= WORK INSTRUCTION =
Using the material that follows, say how many lines contain the string "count". Answer with a number only.

= INPUT DATA =
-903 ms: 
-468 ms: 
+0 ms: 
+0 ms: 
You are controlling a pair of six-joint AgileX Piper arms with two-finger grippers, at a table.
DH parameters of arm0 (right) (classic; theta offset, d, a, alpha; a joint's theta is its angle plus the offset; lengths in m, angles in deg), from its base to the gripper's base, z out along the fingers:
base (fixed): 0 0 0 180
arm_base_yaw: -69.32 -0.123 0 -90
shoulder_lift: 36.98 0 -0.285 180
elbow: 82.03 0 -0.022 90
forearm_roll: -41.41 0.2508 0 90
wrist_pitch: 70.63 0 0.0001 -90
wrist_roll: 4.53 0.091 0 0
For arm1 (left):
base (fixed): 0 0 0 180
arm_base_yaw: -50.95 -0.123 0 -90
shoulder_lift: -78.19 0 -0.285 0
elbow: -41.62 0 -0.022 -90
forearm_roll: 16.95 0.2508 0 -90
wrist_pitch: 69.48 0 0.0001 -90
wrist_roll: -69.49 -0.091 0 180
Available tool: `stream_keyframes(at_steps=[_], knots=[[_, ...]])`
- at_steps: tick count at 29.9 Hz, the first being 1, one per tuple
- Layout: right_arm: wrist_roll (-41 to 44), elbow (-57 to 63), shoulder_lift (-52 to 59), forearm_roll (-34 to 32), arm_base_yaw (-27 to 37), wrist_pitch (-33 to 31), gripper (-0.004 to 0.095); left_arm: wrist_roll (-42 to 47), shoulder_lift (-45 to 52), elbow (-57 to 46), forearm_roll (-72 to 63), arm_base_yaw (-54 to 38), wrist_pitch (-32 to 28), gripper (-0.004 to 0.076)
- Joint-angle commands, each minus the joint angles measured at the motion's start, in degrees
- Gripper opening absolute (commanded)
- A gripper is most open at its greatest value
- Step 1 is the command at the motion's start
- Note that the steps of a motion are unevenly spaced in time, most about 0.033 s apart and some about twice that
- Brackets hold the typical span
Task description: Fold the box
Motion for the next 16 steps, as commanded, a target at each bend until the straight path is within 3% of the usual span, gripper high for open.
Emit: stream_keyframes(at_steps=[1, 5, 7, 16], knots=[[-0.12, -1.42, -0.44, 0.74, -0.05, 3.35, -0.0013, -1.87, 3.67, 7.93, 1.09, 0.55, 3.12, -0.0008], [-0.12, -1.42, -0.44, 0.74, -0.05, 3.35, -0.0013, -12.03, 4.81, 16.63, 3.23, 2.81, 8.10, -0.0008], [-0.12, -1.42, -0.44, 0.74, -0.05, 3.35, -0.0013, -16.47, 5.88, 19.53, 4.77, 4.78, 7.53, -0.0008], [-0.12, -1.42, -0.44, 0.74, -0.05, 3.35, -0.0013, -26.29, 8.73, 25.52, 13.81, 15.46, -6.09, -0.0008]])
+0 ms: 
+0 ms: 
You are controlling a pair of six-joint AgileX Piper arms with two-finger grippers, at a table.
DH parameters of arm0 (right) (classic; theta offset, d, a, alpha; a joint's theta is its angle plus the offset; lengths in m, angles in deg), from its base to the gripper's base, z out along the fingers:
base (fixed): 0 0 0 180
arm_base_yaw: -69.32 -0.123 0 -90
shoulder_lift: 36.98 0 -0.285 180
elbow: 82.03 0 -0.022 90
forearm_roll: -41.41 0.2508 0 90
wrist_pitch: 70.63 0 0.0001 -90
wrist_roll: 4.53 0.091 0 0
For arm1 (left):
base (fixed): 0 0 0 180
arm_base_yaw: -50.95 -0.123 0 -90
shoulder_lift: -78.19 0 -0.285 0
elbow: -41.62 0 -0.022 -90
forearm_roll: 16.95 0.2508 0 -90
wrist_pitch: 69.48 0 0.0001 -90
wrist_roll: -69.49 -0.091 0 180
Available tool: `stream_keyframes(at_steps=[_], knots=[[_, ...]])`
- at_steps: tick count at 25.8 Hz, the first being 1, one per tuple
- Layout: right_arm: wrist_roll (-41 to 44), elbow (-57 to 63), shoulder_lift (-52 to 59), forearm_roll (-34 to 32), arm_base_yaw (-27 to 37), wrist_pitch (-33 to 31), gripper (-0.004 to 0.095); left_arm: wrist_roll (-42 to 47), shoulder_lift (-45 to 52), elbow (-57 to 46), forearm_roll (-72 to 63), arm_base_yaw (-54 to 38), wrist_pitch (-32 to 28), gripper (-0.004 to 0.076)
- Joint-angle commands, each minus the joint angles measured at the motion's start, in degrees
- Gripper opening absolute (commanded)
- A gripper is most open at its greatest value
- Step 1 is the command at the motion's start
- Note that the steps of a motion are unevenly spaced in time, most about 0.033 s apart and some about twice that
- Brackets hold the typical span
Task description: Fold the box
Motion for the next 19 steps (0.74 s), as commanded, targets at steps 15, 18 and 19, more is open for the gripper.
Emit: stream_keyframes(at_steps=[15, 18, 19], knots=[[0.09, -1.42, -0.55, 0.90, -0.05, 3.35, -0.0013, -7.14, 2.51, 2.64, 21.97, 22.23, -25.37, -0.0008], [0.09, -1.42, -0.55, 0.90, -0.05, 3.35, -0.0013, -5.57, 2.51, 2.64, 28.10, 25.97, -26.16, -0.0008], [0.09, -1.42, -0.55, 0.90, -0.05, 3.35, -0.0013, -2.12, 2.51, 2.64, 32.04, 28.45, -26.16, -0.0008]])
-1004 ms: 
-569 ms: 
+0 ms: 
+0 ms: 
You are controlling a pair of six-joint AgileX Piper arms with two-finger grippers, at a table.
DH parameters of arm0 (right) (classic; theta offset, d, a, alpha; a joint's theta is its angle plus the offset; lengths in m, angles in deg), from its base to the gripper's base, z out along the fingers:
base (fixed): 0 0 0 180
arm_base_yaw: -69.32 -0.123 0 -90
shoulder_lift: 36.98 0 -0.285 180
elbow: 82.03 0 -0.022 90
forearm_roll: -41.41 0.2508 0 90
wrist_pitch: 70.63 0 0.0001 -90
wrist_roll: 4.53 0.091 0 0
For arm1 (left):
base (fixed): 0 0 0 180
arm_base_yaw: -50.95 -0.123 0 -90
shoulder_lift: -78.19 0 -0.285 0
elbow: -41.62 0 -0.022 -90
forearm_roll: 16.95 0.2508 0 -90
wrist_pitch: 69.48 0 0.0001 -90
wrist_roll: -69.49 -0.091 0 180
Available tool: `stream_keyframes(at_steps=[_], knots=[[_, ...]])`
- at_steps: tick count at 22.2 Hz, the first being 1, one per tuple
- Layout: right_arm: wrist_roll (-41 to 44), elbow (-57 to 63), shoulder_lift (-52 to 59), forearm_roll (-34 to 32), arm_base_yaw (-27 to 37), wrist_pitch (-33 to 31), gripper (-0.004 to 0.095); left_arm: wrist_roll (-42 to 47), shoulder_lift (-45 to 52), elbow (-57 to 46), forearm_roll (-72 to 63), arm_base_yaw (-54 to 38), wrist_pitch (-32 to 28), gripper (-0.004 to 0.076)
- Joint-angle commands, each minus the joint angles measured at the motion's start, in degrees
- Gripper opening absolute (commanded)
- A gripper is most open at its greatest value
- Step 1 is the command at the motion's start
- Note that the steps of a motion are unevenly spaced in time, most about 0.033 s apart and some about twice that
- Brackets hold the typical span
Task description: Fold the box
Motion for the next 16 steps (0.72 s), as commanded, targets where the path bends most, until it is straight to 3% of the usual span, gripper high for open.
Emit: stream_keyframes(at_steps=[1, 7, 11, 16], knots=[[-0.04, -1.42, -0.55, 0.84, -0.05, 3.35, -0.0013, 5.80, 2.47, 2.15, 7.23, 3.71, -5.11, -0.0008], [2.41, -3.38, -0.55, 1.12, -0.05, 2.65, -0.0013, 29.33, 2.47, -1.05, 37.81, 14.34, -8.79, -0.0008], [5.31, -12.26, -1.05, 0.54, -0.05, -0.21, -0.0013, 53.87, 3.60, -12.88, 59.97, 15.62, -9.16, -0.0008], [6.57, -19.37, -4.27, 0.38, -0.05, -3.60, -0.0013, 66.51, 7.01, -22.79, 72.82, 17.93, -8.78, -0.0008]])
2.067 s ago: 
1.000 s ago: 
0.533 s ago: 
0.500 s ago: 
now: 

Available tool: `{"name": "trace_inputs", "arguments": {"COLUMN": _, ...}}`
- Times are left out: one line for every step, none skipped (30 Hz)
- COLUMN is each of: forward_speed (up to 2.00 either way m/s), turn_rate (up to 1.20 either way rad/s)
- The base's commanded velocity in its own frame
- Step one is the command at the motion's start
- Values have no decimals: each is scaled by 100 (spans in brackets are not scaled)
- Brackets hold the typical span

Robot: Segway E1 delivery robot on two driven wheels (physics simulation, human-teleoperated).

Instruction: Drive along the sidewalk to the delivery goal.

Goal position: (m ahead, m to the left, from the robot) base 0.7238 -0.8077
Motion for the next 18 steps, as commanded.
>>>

= ANSWER AREA =
3